As reported last January, about 200 rescue workers were deployed to rescue the tourists from atop the glacier, who were trapped in the midst of a blizzard which had been forecast to be arriving at least a day ahead of time. Several of those rescued suffered from frostbite, with some fearing for their lives, and the company publicly admitted having made a mistake in the matter.
Oddur Árnason, the police superintendent for South Iceland, told reporters that police are duty-bound to investigate all accidents, whether it is believed that a crime took place or not. Their investigations in this matter concerned determining whether or not Mountaineers of Iceland had taken any unnecessary risks and whether their actions in this matter could be considered criminal.

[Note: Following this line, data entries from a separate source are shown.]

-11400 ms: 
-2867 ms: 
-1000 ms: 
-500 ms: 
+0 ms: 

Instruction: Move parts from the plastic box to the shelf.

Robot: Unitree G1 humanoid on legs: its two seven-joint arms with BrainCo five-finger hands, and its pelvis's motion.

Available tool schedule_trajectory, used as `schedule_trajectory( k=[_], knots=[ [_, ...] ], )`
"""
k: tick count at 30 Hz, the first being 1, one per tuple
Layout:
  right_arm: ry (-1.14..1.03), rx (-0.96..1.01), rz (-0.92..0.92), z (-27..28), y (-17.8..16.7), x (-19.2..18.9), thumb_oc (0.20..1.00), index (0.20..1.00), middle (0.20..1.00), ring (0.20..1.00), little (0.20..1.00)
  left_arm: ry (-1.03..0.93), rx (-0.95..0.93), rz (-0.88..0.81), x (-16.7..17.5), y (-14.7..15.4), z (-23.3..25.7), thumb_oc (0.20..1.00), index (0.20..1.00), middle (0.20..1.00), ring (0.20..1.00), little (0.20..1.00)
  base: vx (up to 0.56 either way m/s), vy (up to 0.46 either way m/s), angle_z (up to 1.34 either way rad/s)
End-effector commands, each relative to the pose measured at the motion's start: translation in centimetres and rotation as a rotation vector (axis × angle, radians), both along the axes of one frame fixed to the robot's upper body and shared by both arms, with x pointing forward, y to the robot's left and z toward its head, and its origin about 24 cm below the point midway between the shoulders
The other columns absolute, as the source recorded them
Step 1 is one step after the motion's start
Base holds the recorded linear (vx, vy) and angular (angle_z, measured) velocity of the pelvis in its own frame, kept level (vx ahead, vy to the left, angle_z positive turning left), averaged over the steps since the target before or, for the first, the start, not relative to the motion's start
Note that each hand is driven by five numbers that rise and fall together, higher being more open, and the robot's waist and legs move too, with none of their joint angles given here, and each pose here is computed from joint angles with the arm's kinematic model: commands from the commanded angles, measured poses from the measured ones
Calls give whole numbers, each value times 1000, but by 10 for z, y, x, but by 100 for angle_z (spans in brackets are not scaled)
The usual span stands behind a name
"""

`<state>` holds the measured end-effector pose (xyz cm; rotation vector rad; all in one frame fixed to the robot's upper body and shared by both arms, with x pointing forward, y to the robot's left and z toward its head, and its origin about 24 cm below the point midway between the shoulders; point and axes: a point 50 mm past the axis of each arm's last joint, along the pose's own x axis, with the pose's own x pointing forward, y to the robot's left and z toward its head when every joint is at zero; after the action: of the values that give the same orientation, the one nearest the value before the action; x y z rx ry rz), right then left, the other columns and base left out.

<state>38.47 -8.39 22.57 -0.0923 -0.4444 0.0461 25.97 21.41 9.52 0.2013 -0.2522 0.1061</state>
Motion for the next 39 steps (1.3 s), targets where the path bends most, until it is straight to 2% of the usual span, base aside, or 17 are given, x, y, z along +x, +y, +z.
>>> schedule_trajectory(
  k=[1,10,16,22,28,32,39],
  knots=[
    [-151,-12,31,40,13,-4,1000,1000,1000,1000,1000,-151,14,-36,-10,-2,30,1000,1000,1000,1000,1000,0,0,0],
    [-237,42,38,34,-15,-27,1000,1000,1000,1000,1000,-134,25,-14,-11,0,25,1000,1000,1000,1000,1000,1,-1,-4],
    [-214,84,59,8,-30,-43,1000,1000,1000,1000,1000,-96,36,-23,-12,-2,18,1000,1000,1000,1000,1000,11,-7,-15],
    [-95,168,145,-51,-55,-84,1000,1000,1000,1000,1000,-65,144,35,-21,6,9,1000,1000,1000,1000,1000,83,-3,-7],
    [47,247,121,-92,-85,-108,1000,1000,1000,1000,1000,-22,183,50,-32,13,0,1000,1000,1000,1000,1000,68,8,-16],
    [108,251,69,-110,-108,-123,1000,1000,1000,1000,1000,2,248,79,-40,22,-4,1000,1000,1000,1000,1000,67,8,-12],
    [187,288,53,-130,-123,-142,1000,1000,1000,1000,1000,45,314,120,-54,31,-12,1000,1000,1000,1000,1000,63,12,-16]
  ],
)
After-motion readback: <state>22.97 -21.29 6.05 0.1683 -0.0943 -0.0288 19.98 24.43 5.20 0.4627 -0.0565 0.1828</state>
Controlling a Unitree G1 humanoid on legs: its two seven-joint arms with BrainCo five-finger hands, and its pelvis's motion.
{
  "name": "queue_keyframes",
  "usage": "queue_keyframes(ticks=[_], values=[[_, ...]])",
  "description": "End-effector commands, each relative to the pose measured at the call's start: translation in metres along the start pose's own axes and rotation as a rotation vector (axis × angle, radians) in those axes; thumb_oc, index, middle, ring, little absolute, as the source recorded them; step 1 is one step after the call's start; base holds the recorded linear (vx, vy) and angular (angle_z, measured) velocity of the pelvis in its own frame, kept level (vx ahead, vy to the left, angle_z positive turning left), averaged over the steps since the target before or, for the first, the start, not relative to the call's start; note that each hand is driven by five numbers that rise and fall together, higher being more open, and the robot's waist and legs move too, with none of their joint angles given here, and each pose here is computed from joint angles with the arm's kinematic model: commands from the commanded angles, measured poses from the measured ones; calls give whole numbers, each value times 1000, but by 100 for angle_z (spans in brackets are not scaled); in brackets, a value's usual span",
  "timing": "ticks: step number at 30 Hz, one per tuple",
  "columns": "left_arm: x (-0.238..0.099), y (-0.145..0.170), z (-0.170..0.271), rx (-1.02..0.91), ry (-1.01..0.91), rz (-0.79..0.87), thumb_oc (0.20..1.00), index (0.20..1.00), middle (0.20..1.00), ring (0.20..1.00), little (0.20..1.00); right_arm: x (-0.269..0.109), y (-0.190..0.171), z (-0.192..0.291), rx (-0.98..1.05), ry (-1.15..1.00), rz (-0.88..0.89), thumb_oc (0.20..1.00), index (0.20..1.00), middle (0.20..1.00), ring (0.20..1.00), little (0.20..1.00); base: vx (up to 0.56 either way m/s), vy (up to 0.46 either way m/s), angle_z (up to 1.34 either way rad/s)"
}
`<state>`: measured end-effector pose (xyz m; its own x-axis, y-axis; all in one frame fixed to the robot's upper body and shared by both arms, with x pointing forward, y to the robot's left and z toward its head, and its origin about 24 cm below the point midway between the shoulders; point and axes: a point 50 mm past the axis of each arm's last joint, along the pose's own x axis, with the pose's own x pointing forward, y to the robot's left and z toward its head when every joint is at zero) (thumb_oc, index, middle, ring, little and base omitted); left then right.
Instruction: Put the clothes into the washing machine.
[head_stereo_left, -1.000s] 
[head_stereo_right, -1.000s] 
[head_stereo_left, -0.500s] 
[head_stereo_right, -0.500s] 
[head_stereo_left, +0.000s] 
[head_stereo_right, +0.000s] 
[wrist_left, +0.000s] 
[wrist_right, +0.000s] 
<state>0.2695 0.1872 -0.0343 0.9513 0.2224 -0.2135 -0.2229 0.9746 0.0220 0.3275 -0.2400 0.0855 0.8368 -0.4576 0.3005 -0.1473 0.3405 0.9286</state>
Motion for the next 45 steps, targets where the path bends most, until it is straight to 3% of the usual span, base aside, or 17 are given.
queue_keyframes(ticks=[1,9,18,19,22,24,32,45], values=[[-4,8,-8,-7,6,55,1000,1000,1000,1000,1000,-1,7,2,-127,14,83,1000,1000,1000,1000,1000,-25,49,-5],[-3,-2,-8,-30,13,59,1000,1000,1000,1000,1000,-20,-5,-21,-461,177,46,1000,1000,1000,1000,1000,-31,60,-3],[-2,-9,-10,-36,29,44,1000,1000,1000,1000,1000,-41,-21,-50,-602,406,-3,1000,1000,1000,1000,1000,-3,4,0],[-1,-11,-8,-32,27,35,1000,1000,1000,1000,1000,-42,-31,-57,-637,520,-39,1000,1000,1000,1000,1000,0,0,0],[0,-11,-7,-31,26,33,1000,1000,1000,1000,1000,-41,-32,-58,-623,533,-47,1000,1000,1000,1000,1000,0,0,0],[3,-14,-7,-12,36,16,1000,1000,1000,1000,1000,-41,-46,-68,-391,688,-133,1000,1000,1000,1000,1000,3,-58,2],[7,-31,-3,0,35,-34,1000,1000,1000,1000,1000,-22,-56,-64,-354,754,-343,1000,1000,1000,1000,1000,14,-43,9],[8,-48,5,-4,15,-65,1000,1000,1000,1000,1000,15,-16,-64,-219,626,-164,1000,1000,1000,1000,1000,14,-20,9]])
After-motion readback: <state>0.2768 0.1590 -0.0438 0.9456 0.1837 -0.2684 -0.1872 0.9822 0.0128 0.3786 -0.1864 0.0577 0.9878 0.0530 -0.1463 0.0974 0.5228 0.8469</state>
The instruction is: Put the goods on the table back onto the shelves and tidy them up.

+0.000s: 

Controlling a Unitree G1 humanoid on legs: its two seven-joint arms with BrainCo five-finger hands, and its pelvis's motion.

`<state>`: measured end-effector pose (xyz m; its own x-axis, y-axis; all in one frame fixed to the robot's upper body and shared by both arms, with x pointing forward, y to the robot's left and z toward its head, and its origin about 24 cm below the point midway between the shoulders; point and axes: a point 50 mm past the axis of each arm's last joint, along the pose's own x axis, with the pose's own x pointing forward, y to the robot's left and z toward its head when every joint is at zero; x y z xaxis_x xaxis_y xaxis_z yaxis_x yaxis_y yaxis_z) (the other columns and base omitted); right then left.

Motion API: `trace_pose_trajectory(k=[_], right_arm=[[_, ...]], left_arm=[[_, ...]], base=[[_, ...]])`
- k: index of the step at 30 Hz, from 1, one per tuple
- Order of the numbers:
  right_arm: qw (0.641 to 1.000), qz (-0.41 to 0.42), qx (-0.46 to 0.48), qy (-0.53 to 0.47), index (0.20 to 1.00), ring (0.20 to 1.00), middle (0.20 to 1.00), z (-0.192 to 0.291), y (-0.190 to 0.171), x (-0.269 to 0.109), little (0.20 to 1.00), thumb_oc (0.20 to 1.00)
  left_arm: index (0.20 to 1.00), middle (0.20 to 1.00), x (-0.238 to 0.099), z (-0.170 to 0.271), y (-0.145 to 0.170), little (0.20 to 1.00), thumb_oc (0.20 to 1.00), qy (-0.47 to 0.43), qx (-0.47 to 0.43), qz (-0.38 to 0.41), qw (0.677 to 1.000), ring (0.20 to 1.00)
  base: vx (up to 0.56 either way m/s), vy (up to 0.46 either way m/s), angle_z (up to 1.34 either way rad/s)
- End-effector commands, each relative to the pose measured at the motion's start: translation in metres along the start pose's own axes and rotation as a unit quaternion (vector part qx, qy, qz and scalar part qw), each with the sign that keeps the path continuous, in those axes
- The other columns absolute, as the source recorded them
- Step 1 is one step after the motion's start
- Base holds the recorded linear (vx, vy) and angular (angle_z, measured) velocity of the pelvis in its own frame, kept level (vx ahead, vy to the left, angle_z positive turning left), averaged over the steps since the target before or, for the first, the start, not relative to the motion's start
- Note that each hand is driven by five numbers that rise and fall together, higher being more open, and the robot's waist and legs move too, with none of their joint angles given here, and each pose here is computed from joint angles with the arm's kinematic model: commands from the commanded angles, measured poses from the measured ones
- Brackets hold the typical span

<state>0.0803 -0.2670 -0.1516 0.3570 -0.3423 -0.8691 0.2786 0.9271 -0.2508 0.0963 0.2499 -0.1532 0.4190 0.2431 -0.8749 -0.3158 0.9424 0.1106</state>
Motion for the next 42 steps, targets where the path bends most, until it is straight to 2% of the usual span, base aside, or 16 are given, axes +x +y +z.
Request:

Police conducted a total of 17 interviews in connection to the incident, with 61 registered as connected to the matter in some way. Oddur confirmed that two people from the company may be facing criminal charges. That, ultimately, will be up to prosecution authorities to decide, and police investigations into the matter are concluded.
The incident is similar to one which occurred in 2017, when an Australian couple were left stranded from seven hours during a Mountaineers of Iceland snowmobile tour, which also took place on Langjökull.